Fifty yards off, Max Taylor saw it too, and ran.
THE INVESTIGATION
Chapter 30, 08:01
At 08:01, on the morning of Thursday 31st November 1995, just over twenty-four hours after Amelia’s body was discovered at Burbage Common, Leicester and Rutland CID are called to the Muay-Thai kickboxing club, where they find the bloated corpse of Darren Gadd. His neck had been broken, cleanly and with no evidence of a struggle. Doctor Hussain estimates that he had been dead for roughly seven hours, putting the time of death somewhere between midnight and two o’clock in the morning.
He had died at about the time the police were escorting the Ana Marić and her family to the hospital to be treated for smoke inhalation. At about the time Milan Marić had been standing in his ruined home, asking himself when his family would ever begin to feel safe. At about the time the standby unit had arrived from Birmingham, and probably while both Max Taylor and Barry Gadd had been in police custody at the station.

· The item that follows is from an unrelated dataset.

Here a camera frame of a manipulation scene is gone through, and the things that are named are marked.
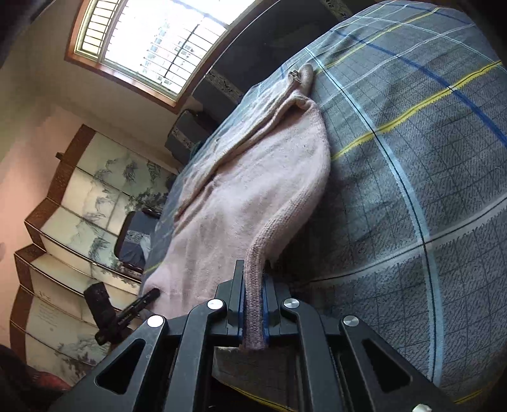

The area around the building seemed to be a CCTV blackout zone, with cameras getting smashed as fast as they could be put up. There were no houses nearby and no one was coming forward as a witness, despite numerous pleas for help in the media.
Max Taylor and Barry Gadd were both questioned, but each had a plausible alibi for where they had been immediately before being picked up by the police. They even questioned Caroline Hatchell and Milan Marić, albeit very gently, as they were the only other people the police could think of, who might have any motive at all for the killing. They came up with nothing. Caroline had been heard by her parents, struggling to get her key in the door – stomping about drunkenly, trying to be quiet – and then snoring loudly in her room, until Detective Sergeant Wright had woken them all up shortly after five a.m. by hammering on their front door. Milan Marić had been inside a guarded house, with a surveillance car parked outside.
No one had seen Milan slip out of the smoke-blackened back door. No one knew that he had read the entire Garcia dossier, and understood a great deal more of it than Amelia. No one knew that he had contacted Bernadette LaCroix himself, and been sent a copy of the same photo that Stefan had. No one considered the military training he must have received, growing up in a country that still had compulsory National Service. And no one else knew how determined Milan Marić had been, that his family would never be hurt again.